In that case the judge made an order for the election of a special judge in the proper form, and, when James Gr. Blair was elected special judge, the regular judge decided Blair was incompetent to sit in the case, because he had been an attorney in it, declared the election void and directed another election to be held. On this state of facts, Judge Henry, speaking for the court, said: “If Mr. Blair had been of counsel in the cause, and either party had for that reason been unwilling that he should preside at the trial, the objection should have been made to the clerk whose duty it was to hold the election, and under section 4 another election could have been held, and so from time to time until a suitable person was chosen who could and would have presided * *. It was for them [ the attorneys ] and not the judge to raise the question.”
There the regular judge made the proper order for the election, and then his duties and jurisdiction ceased; but he interfered in the election which he had no authority to do. The election was wholly under the control of the clerk after the order for the election was made. It is true Judge Henry, in the Barrett case, held that, under the act of March 9, 1877, no order of the judge was requisite, but when his disqualification was announced the members of the bar might proceed to elect a special judge without any order of the court whatever. But that was in a civil case, and the reading of the act above cited and of section 3323, Revised Statutes, 1889, being section 1107, Revised Statutes, 1879, which has reference to civil cases alone, is radically different from section 4175, Revised Statutes, 1889, being section 1878, Revised Statutes, 1879. In the former case the judge was not, and is not, directed to make an order for the election of a special judge, while in the latter case he is.

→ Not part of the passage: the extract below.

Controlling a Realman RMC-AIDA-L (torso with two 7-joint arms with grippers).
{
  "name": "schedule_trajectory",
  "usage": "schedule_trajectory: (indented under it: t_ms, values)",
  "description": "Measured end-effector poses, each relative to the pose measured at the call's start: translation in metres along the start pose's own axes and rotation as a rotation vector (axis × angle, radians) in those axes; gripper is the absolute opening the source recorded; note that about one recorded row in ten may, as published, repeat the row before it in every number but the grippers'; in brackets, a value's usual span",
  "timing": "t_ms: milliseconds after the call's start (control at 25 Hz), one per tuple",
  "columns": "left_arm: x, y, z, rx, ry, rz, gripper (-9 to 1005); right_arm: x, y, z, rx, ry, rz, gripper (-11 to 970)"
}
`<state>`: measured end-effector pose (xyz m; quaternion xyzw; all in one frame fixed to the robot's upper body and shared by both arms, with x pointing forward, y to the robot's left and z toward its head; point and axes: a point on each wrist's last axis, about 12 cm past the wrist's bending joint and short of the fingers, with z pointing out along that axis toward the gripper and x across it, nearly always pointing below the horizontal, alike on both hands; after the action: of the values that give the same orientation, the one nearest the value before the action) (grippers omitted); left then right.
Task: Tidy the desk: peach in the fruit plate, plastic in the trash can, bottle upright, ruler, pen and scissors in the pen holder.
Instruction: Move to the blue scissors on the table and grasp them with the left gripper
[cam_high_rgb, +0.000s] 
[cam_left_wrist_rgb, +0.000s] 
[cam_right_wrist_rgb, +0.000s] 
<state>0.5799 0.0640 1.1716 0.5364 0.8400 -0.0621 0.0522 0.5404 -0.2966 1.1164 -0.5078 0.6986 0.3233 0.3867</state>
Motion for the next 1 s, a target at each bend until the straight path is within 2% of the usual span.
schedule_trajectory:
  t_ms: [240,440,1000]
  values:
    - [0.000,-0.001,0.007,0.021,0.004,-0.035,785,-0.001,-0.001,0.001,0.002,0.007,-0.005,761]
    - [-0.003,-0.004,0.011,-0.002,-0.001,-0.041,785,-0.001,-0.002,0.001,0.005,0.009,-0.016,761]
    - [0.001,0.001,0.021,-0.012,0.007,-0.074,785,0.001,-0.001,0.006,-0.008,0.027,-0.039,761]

Having reached this conclusion, this disposes of the objections made that Judge G-rubb had no jurisdiction to order the change of venue to Andrew county, and that the circuit court of Andrew county acquired no jurisdiction to try the case.

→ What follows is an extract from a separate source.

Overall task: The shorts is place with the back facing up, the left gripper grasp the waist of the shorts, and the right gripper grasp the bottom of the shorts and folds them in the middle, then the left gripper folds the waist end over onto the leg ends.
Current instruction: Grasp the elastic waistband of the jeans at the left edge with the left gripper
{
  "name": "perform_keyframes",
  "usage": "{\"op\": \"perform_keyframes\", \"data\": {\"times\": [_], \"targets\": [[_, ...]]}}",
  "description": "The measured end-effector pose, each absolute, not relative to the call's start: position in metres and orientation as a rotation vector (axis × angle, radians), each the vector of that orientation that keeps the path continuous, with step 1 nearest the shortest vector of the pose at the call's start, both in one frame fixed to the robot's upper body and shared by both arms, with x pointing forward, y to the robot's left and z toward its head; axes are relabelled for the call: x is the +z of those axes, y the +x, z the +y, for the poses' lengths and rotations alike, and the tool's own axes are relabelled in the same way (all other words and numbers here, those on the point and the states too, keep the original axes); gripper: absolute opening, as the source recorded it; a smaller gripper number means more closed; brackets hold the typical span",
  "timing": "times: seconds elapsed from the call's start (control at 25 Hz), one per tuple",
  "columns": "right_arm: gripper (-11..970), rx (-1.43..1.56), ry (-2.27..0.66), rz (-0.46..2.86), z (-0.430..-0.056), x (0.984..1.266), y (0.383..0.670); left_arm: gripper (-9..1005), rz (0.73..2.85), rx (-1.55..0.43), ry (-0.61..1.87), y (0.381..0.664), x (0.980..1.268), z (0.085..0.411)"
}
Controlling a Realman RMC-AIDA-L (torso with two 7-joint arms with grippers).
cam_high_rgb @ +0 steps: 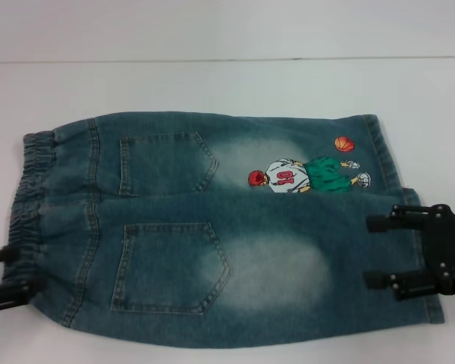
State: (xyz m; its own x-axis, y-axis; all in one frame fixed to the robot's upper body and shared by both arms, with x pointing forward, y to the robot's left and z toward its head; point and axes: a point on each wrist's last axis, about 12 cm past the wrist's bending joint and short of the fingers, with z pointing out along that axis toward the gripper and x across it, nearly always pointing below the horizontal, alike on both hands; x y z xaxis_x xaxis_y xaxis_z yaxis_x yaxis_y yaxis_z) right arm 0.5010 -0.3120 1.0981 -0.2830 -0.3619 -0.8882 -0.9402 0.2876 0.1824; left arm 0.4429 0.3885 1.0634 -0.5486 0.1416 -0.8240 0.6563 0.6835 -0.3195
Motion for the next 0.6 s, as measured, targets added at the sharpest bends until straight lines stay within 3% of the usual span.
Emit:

We do not think there is any merit in this point. The word “trial,” as used in section 4222, supra,, does not mean a legal trial in all respects. No such significance can be attached to it with any show of reason. The defendant was indicted in March, 1888, and was tried before Judge Winn in the following April. He appealed, and before the case was reversed, remanded and reached the Buchanan criminal court, five terms of that court had elapsed. During the time the case was pending in this court, it was not called for trial, nor can we presume that it was even on the docket. At all events, the record before us shows no entries or orders after the appeal was taken in May, 1888, till the case was remanded. The record is silent as to this case from May 29, 1888, till the third day of December, 1889.
The terms of the court daring the pendency of an appeal were never intended to be computed under section 4222, supra, no matter what the character of the error might be, that was presented by the record. There was a trial de facto in this case, and that is all the statute requires.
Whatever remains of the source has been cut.